The problem: Reproduce all of the data that follows, character for character.
-------------------------
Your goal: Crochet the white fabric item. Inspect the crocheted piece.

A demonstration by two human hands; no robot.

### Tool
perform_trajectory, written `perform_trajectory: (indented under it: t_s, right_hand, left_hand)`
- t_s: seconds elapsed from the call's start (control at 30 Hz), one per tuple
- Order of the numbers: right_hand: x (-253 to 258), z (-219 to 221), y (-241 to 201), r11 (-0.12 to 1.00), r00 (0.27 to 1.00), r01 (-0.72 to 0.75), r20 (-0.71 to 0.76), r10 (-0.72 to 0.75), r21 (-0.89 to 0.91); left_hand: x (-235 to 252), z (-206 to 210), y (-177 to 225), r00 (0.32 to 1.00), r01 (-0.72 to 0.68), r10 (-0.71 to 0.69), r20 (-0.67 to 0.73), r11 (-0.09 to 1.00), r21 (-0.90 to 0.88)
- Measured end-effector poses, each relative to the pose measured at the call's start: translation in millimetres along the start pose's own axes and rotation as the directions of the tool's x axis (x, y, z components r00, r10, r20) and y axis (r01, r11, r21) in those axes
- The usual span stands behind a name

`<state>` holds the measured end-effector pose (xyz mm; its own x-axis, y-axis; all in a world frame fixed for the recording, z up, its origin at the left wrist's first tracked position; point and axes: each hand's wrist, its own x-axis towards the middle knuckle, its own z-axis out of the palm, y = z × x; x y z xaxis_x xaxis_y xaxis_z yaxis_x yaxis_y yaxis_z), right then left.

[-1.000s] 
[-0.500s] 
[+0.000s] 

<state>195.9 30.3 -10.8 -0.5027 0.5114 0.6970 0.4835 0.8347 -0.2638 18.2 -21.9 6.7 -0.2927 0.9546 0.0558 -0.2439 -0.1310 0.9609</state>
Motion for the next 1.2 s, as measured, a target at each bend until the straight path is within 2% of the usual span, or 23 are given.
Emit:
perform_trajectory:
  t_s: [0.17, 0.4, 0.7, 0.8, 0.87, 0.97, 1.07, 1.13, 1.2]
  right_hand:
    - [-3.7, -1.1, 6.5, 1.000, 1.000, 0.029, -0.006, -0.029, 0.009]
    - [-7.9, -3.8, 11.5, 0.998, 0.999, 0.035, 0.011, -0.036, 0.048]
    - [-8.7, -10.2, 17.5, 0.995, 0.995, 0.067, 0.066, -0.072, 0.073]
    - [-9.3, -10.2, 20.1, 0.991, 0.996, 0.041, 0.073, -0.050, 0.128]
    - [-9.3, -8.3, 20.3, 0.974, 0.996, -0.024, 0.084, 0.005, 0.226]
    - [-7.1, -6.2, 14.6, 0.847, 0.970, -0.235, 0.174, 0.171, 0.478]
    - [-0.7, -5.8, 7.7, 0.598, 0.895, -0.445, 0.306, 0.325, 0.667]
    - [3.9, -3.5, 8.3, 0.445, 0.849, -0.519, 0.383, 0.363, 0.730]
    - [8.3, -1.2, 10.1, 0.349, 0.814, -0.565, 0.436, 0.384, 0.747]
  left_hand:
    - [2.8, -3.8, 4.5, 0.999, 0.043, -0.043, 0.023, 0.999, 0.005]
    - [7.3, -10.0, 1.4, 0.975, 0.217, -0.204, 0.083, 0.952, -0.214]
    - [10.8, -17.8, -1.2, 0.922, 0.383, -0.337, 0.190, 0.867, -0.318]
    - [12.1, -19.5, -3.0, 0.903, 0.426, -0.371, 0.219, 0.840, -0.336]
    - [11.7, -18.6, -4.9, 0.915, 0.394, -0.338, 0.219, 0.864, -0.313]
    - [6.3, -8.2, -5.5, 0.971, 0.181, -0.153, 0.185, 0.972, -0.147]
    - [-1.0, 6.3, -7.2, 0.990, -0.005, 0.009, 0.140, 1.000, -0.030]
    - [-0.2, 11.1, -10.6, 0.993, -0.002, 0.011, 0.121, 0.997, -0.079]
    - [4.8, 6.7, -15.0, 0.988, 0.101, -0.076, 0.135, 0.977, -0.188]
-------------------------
Answer for this exercise:
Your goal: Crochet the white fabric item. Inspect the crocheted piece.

A demonstration by two human hands; no robot.

### Tool
perform_trajectory, written `perform_trajectory: (indented under it: t_s, right_hand, left_hand)`
- t_s: seconds elapsed from the call's start (control at 30 Hz), one per tuple
- Order of the numbers: right_hand: x (-253 to 258), z (-219 to 221), y (-241 to 201), r11 (-0.12 to 1.00), r00 (0.27 to 1.00), r01 (-0.72 to 0.75), r20 (-0.71 to 0.76), r10 (-0.72 to 0.75), r21 (-0.89 to 0.91); left_hand: x (-235 to 252), z (-206 to 210), y (-177 to 225), r00 (0.32 to 1.00), r01 (-0.72 to 0.68), r10 (-0.71 to 0.69), r20 (-0.67 to 0.73), r11 (-0.09 to 1.00), r21 (-0.90 to 0.88)
- Measured end-effector poses, each relative to the pose measured at the call's start: translation in millimetres along the start pose's own axes and rotation as the directions of the tool's x axis (x, y, z components r00, r10, r20) and y axis (r01, r11, r21) in those axes
- The usual span stands behind a name

`<state>` holds the measured end-effector pose (xyz mm; its own x-axis, y-axis; all in a world frame fixed for the recording, z up, its origin at the left wrist's first tracked position; point and axes: each hand's wrist, its own x-axis towards the middle knuckle, its own z-axis out of the palm, y = z × x; x y z xaxis_x xaxis_y xaxis_z yaxis_x yaxis_y yaxis_z), right then left.

[-1.000s] 
[-0.500s] 
[+0.000s] 

<state>195.9 30.3 -10.8 -0.5027 0.5114 0.6970 0.4835 0.8347 -0.2638 18.2 -21.9 6.7 -0.2927 0.9546 0.0558 -0.2439 -0.1310 0.9609</state>
Motion for the next 1.2 s, as measured, a target at each bend until the straight path is within 2% of the usual span, or 23 are given.
Emit:
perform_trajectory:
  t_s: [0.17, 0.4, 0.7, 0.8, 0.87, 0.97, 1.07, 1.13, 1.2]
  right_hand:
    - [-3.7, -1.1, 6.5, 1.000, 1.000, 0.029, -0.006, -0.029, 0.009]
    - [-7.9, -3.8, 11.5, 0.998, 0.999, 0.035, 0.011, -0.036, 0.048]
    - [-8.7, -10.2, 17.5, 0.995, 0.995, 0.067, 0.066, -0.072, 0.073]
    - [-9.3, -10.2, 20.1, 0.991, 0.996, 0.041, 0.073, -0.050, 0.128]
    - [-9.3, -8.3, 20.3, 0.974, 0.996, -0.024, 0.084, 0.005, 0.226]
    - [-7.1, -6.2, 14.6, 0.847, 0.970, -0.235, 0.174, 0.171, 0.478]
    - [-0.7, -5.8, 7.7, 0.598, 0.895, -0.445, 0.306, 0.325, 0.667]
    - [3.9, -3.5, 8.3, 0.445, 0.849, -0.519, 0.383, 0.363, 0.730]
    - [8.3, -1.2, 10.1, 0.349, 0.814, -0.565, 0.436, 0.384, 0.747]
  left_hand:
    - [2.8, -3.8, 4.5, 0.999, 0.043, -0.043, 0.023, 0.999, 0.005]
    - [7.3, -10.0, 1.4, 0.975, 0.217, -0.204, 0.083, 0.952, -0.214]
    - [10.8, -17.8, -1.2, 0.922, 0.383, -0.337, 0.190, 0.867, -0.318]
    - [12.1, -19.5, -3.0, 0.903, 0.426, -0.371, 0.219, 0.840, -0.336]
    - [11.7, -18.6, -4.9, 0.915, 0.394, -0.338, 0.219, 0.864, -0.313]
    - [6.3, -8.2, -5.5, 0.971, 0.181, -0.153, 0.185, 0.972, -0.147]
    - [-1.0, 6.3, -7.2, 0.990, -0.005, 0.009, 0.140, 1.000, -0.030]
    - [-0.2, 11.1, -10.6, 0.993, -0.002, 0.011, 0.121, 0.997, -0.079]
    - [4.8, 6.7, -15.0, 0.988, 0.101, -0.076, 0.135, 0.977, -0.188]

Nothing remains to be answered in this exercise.